The following isn't blowing my own trumpet, but is framing for my perspective.
The last IQ test I had (for what it's worth, I put little stead in their
worth, and was made to do it by a concerned employer) placed me in the
"profoundly gifted" category - just north of 180.

I have been outright miserable for my entire existence. As I've learned to
better understand my own behaviour and impulses in the context of how humans
generally work, it has become increasingly evident that my dissatisfaction
stems from an excess of analytical thought, particularly when applied to "what
if" scenarios.

This leaves me usually exceptionally well prepared for most situations life
throws at me, through my incessant internal roleplaying, however also results
in me "experiencing" many negative situations and outcomes, in order to
understand how to either mitigate against them or to deal with them when they
arise - and the emotions that come with them.

This results in a fixation on negative outcomes, which in turn feeds into
anxiety, paranoia, and depression - as negative outcomes are far more common
in most situations than positive - and mandate more attention so that they can
be avoided.

In any case - I'd argue that creativity doesn't stem from mental illness, and
that in fact depression as reported in many of these individuals (particularly
given the absence of schizoid traits) stems from a similar source, in
overanalysing situations. It's a correlating factor, not a causative one.

There's also the question of association, which is noted in the article, which
I can to some extent vouch for. Much of my utility in what I do for my day job
arises from being able to make associations from the aether that others don't
seem to see, and posit solutions to multi-variable problems rapidly. It's a
disconcerting feeling when you delve - something akin to turning off a chunk
of rational thought, and letting the answers emerge from somewhere in my
visual memory/thought processes. Also, outside of general problem solving,
this results in strange associations, which usually emerge from me as baroque
and obtuse metaphors - which again feed to the "mental illness" angle, it's
somewhat inevitable that "this dude is nuts" is the conclusion others would
and do take.

Anyway, just my $0.02 autopsychoanalysis.

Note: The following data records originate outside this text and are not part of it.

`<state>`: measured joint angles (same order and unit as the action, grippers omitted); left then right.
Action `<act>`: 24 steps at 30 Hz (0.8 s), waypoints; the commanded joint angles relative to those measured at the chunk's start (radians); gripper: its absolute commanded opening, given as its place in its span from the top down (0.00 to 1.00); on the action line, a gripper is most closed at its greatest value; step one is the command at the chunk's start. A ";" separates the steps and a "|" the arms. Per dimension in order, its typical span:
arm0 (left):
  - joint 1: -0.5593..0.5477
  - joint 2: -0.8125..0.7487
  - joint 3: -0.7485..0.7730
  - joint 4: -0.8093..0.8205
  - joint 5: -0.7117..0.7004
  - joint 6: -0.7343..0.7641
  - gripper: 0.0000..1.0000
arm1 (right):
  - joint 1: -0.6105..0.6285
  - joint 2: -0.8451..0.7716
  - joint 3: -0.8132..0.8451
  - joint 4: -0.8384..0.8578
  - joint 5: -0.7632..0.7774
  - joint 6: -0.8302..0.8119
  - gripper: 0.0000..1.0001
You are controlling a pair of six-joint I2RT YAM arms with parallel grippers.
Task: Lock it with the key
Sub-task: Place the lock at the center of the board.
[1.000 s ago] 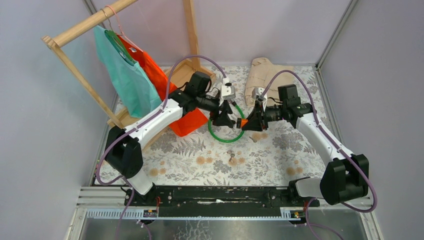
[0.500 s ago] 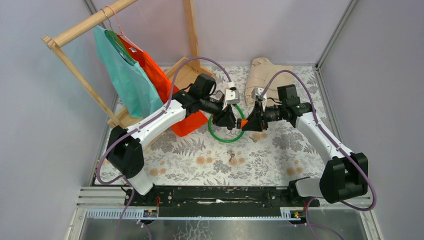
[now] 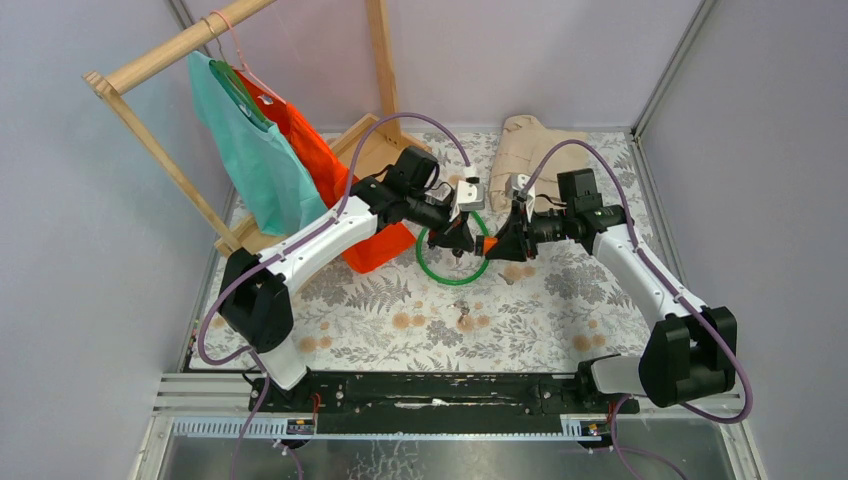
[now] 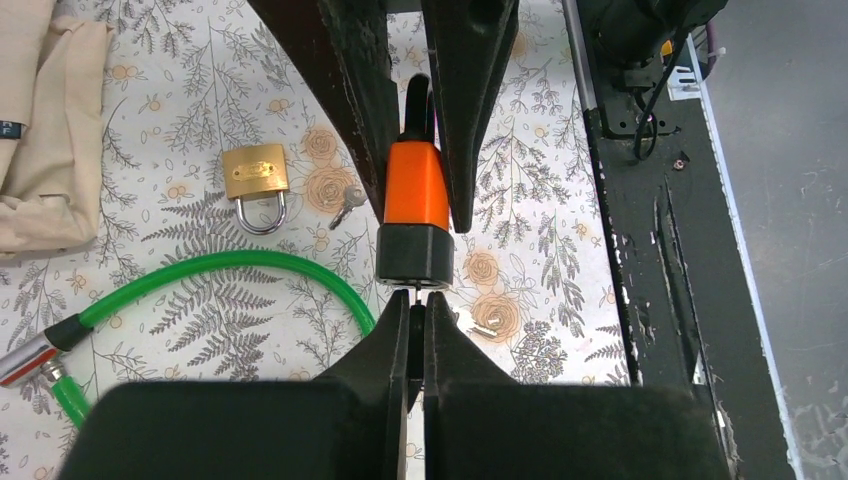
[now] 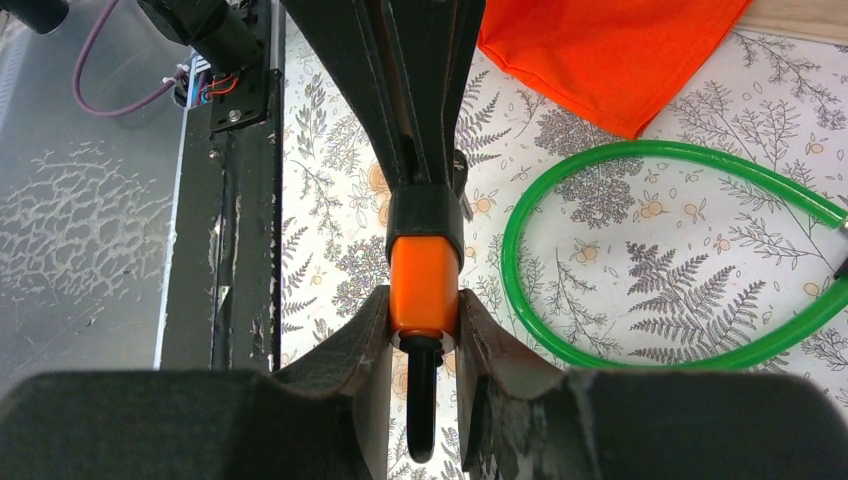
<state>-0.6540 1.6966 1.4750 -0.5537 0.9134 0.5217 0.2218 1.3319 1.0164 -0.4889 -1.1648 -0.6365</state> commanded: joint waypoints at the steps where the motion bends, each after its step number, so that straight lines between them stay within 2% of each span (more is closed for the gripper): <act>1: 0.027 -0.029 0.021 -0.079 -0.021 0.041 1.00 | -0.039 -0.042 0.039 0.025 -0.010 -0.023 1.00; 6: 0.050 -0.045 0.030 -0.079 -0.039 0.033 1.00 | -0.068 -0.058 0.045 0.018 0.012 -0.026 1.00; 12: 0.086 -0.062 0.021 -0.050 -0.090 -0.010 1.00 | -0.193 -0.101 0.045 0.010 -0.019 -0.034 1.00; 16: 0.089 -0.075 -0.004 -0.005 -0.090 -0.030 1.00 | -0.210 -0.105 0.047 0.049 -0.007 0.034 1.00; 20: 0.044 -0.080 -0.030 0.018 -0.154 0.001 1.00 | -0.210 -0.093 0.034 0.155 0.129 0.176 1.00; 24: -0.043 -0.089 -0.066 0.012 -0.237 0.090 1.00 | -0.209 -0.027 0.111 0.041 0.368 0.166 1.00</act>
<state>-0.6235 1.6375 1.4448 -0.5751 0.7647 0.5270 0.0113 1.2621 1.0260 -0.4316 -1.0103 -0.5205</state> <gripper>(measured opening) 0.034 0.292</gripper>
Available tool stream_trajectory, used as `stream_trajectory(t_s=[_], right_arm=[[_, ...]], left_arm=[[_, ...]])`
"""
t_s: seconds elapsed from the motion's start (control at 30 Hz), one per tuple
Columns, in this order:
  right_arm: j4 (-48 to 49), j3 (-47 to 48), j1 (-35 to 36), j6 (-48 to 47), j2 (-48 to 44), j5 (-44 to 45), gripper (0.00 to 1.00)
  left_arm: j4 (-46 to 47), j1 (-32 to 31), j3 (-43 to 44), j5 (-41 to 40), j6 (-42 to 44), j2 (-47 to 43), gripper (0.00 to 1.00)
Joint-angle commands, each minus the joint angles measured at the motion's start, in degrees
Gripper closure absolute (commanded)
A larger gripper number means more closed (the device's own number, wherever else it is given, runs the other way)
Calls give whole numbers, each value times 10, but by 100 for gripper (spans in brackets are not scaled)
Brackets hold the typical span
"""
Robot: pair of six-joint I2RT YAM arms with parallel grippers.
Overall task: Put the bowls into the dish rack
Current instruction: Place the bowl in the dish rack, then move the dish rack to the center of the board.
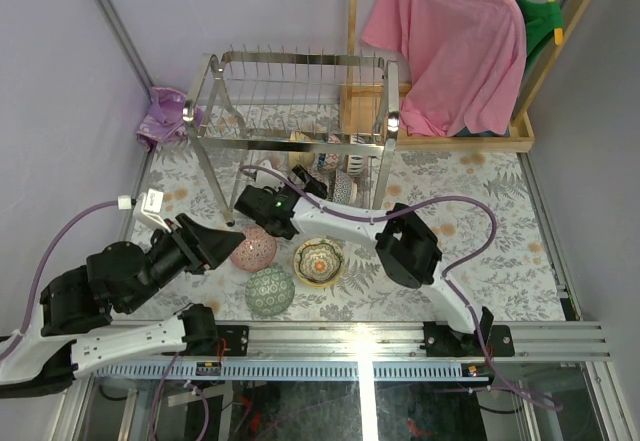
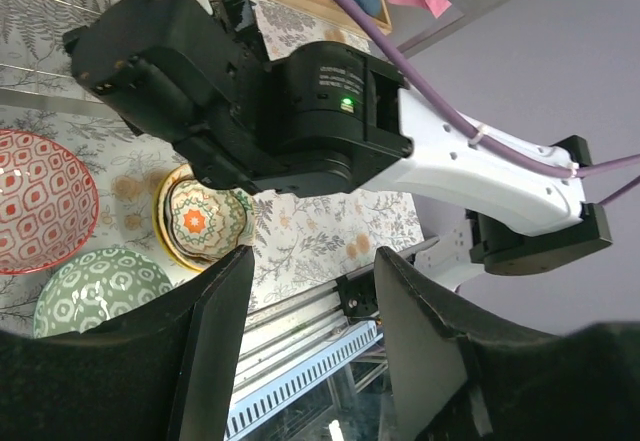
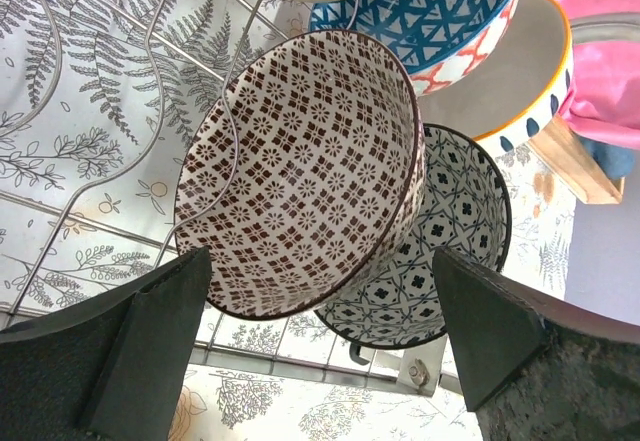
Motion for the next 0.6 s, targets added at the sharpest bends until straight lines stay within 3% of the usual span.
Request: stream_trajectory(t_s=[0.0, 0.17, 0.57], right_arm=[[36, -36, 8, 4, -62, -20, 1], [143, -146, 14, -22, -150, -39, 1], [216, -281, 52, -6, -301, -94, 1]], left_arm=[[-16, -1, 23, -27, -8, 16, 49], [-27, 0, 34, -41, -7, 29, 49], [-30, -1, 40, -75, -10, 67, 48]])
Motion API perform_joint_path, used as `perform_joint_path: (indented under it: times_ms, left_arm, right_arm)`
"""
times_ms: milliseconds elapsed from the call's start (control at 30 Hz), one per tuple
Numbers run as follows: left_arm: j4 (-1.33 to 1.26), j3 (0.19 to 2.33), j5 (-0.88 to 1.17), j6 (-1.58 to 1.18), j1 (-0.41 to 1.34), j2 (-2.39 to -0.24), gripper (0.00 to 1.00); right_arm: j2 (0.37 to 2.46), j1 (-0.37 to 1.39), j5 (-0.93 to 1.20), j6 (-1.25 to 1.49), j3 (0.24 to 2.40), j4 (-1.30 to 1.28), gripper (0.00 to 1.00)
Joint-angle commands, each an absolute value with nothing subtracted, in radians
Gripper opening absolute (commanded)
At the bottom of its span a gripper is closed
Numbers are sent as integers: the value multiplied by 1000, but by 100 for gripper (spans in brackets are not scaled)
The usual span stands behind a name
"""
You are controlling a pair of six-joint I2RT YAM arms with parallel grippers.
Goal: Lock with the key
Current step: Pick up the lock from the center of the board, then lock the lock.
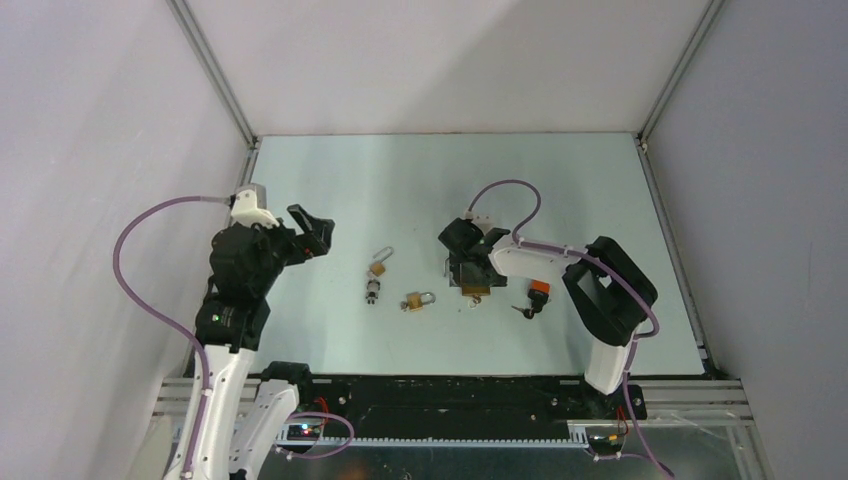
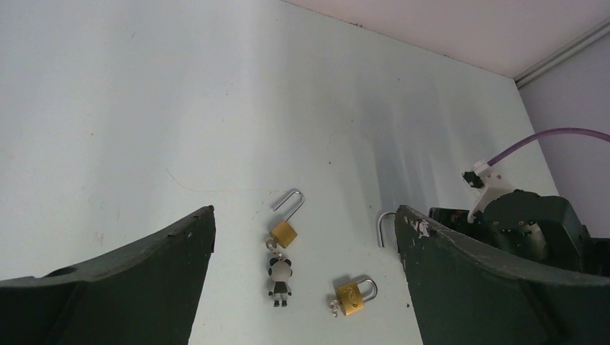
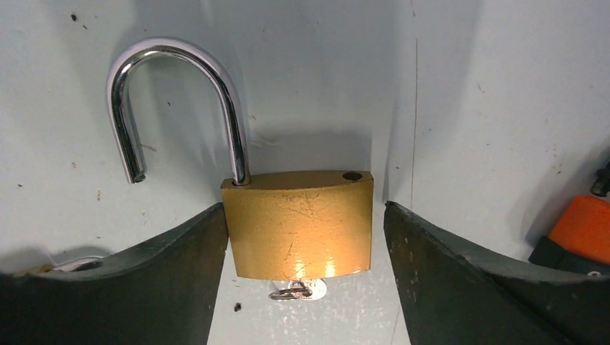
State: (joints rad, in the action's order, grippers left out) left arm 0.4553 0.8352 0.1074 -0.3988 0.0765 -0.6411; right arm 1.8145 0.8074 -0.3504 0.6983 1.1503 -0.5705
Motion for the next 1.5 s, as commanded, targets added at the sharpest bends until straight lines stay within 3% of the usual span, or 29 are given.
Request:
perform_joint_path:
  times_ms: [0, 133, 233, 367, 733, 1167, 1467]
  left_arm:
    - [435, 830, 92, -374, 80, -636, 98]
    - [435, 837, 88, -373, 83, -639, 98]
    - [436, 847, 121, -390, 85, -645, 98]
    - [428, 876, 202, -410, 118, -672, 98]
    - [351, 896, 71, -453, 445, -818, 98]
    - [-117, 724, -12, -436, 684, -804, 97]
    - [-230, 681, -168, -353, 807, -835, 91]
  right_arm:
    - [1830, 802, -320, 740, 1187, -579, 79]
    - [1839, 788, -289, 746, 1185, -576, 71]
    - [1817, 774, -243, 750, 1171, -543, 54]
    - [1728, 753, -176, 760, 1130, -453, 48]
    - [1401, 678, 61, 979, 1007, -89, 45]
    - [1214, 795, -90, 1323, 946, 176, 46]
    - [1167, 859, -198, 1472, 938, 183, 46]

Oh, and dysthymia was what they decided to diagnose me with when I last saw a
shrink. Whatever.

Edit: just occurred to me as relevant to this - I had my genome done last
year, and I have completely buggered serotonin and dopamine systems, and an
overamped oxycontin system. Whether this feeds into this, I don't know, but I
would suspect so. I get no sense of achievement from anything, which pushes me
to always do more, learn more, be more.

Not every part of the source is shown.